Él necesitaba inspirar popper. Las pocas veces que lo he probado, me ha descolocado o incluso me ha relajado demasiado, así que yo no jugaba a eso. Yo solo me ponía cómodo mientras él llegaba.

Se quitaba toda la ropa en la entrada de casa, toda, mientras yo oía sus pasos desde la habitación. Me recuerdo ahí: echado en la cama, con dos almohadas en la cabeza, las piernas abiertas, y la polla dura.

Cuando entraba en la habitación, desnudo, y con el popper en la mano, decía “hey". Yo le contestaba “hey”. Nos sonreíamos. Y se abalanzaba sobre mi verga como si la hubiera estado deseando todo el día, pensando en ella en el trabajo que nunca super cuál era, o en el baño de su apartamento que nunca conocí.

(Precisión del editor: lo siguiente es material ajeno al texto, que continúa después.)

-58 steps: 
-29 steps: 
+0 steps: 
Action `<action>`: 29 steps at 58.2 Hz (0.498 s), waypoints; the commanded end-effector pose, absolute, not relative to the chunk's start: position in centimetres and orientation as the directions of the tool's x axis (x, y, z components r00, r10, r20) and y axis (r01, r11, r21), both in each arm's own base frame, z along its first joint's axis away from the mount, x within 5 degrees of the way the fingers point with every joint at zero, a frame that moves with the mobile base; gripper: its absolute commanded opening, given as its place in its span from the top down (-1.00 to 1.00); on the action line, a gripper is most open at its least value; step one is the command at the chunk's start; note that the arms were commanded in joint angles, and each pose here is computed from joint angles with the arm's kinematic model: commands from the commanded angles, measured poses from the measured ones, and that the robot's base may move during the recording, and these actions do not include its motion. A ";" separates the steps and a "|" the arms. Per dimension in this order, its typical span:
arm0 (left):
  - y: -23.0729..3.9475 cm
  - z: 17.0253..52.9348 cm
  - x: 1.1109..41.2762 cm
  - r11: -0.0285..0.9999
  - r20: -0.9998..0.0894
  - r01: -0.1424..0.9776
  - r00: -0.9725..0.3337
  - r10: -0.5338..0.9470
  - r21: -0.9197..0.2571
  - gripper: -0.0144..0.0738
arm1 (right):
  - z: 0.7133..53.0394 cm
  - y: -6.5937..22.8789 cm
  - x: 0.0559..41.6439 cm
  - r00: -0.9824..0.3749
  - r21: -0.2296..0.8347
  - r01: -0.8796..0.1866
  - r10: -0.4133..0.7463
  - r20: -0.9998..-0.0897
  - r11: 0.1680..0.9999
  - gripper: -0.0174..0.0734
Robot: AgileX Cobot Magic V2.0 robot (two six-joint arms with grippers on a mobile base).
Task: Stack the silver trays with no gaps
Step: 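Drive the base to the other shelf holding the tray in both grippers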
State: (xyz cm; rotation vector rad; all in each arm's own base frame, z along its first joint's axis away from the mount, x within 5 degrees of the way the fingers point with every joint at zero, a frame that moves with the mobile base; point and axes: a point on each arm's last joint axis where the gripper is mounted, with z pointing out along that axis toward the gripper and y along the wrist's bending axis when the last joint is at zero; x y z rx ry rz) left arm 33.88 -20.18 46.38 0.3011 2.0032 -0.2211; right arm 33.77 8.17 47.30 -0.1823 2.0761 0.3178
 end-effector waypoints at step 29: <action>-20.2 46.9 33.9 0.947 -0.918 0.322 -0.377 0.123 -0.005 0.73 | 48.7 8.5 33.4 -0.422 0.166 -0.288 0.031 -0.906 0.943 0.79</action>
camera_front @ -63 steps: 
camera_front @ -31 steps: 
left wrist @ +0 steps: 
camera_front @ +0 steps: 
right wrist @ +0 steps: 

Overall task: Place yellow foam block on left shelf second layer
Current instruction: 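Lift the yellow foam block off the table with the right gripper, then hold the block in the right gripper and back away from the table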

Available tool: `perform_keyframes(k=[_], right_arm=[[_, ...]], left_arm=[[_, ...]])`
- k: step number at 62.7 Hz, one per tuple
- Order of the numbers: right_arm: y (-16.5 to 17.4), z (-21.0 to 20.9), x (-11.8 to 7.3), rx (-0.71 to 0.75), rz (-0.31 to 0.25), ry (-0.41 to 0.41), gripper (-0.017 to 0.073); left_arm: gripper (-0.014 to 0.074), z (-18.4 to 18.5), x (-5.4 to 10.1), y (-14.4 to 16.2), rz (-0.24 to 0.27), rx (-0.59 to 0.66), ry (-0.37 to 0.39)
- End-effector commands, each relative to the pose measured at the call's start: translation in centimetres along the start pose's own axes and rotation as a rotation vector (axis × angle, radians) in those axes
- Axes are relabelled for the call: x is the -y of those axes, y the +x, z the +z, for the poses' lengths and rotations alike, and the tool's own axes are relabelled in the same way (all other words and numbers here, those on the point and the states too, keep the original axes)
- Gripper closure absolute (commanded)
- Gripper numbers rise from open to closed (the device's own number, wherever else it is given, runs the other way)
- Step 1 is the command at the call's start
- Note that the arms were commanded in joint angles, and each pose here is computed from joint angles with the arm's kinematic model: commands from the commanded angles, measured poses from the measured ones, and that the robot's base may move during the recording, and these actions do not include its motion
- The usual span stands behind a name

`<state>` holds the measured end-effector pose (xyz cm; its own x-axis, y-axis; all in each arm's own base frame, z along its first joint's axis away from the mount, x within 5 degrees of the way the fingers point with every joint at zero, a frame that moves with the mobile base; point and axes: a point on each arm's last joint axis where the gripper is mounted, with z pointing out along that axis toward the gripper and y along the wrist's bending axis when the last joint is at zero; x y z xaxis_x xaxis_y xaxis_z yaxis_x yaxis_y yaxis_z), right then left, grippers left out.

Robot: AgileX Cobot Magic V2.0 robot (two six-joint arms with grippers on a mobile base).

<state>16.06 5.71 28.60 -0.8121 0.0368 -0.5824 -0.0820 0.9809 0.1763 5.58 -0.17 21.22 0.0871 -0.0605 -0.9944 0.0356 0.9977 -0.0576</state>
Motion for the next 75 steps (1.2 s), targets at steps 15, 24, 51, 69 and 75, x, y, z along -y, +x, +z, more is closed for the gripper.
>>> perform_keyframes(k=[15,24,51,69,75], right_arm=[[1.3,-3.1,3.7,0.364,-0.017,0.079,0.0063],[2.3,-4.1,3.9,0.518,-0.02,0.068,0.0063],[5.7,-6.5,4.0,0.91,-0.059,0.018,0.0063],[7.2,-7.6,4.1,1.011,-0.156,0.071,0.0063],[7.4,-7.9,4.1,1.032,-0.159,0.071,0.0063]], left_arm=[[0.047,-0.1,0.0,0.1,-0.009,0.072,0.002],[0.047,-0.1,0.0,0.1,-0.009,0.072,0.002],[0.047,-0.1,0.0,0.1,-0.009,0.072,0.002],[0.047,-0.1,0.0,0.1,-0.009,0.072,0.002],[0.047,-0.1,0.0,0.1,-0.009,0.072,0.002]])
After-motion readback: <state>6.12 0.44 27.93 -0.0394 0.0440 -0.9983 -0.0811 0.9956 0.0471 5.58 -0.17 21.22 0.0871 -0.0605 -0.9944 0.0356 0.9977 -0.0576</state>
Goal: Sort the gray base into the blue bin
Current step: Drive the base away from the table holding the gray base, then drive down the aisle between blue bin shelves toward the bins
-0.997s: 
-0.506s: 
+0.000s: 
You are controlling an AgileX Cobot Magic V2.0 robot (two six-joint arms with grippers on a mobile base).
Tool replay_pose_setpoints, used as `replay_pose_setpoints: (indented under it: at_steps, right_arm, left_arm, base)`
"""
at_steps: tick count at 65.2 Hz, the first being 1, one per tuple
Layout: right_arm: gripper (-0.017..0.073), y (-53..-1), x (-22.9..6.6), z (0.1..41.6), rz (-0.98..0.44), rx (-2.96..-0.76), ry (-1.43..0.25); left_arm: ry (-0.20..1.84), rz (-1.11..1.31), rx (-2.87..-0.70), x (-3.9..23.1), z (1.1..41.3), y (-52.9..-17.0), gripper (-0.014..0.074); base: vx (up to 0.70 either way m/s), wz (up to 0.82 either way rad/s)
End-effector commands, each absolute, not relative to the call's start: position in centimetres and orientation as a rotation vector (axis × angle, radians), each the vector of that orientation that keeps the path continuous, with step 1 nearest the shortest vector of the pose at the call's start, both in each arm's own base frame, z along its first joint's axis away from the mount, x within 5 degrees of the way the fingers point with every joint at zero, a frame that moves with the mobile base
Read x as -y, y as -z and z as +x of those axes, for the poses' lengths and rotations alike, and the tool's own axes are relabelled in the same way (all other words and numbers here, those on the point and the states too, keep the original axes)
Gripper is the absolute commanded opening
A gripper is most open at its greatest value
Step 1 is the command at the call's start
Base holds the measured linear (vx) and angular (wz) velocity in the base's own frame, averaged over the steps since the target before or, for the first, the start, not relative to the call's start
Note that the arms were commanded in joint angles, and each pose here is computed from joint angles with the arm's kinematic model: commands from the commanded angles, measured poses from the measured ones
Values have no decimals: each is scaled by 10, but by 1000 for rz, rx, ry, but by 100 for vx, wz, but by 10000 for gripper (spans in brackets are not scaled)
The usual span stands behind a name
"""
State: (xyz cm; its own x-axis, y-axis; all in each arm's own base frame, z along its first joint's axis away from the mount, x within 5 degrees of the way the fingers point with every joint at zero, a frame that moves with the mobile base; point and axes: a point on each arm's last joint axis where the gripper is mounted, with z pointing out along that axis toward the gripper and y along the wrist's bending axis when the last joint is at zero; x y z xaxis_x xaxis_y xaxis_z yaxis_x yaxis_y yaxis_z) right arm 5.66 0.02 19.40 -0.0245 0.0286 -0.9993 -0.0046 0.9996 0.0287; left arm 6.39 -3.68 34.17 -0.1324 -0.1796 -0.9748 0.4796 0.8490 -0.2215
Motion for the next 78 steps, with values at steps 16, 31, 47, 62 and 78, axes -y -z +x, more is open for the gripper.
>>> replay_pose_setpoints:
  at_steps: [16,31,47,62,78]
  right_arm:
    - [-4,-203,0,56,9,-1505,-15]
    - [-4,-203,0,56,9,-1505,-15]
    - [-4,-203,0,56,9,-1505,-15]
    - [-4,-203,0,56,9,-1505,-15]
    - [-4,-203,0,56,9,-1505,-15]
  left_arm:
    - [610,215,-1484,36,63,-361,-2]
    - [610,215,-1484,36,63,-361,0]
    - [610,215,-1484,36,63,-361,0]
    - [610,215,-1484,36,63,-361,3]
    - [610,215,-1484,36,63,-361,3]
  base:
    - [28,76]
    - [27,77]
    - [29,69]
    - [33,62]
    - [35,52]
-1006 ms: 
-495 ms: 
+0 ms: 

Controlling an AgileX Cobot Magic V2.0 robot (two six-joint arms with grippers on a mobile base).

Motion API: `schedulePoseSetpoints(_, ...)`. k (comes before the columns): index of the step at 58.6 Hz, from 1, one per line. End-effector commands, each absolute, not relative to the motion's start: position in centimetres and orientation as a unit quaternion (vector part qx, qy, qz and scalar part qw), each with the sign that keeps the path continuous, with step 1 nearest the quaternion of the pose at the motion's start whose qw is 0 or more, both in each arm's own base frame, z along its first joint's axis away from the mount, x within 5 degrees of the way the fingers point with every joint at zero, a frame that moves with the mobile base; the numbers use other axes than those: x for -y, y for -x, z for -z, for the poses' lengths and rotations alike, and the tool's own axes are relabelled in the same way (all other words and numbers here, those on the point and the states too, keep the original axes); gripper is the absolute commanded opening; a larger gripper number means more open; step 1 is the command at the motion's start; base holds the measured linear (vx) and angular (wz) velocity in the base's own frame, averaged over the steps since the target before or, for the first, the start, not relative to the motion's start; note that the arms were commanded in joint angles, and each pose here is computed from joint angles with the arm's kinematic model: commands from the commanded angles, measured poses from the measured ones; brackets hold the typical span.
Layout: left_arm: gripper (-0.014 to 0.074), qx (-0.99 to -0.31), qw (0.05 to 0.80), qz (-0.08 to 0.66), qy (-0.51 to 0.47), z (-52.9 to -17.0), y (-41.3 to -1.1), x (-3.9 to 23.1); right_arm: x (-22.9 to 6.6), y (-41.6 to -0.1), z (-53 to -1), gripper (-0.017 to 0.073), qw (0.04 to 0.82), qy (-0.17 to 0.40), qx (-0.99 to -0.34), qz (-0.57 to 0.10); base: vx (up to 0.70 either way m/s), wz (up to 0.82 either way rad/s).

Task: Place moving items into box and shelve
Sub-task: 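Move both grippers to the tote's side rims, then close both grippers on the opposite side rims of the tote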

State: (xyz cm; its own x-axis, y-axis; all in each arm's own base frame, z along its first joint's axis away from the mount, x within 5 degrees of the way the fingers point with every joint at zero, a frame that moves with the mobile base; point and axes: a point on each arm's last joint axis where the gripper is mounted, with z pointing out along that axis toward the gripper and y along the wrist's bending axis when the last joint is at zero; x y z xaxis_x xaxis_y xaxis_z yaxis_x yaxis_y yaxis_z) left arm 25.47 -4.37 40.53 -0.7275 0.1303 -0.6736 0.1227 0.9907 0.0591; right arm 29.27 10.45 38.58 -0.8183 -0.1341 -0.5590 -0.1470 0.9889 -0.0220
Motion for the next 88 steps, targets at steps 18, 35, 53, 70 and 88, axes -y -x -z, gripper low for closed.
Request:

Era rubio, con el pelo casi rapado, con la piel blanca nuclear, que se le ponía roja por la excitación del momento. Su era cuerpo deportivo pero con barriga de finales de los treinta. Sin casi bello en el cuerpo, y con un pene pequeño y circuncidado.

El mío es más grande, pero nada del otro mundo. Circuncidado, bastante grueso. Pero en esa perspectiva y con ese chico dedicado a ella, mi polla me parecía la más fuerte y grande del barrio. En esa época hacía bastante deporte y, sin ser un tío atlético, mis brazos y pecho contorneaban mi masculinidad y le ponían a cien.

Al principio, yo dudaba de su técnica practicando sexo oral, repetitiva y metódica, que no acababa de estimular mi glande. Pero mientras se excitaba más y más, la velocidad aumentaba, se la metía hasta la garganta, y la lubricaba con su saliva. A veces se atragantaba.

Yo gemía, y sé que eso le gustaba mucho aunque nunca lo dijera. Se me encorvaban los dedos de los pies de placer, y mis caderas daban espasmos como si le quisiera follar la boca.

De hecho, muchas veces él se quedaba quieto y se masturbaba, y yo movía mi pene hacia arriba y hacia abajo, adentro y afuera de su boca.

Cerraba los ojos, consciente de que me excitaba la situación, el morbo, el servicio a domicilio para liberar tensiones, más que puramente él.

Siempre le avisa de que me estaba acercando al orgasmo y él se la frotaba todavía más rápido.

Hasta que yo me corría, la mayoría de veces en su boca, y mucho. Porque siempre saco tres o cuatro lechadas, y porque siempre que lo avisaba llevaba días sin eyacular.

Yo soltaba una carcajada después de venirme, exhausto, liberado, ligero como si hubiera quitado una carga de dentro. Y automáticamente –ya era una rutina para nosotros– daba un salto al armario y le daba una toalla pequeña de la colección de toallas –algunas robadas de hoteles– listas para las visitas sexuales.

Él se iba al baño a asearse un poco, y yo me quedaba esperando y limpiándome la polla roja, gastada y pringosa de restos de semen.

Mientas se vestía, yo lo miraba con la toalla atada a la cintura. Le ofrecía un vaso de agua. Nunca quiso, nunca decía nada, apenas conocía su timbre de voz, y eso que me visitó al menos una veintena de veces.

Hasta que un día me preguntó algo antes de irse.

– Este fin de semana, ¿te animas a divertirte también con mi novio?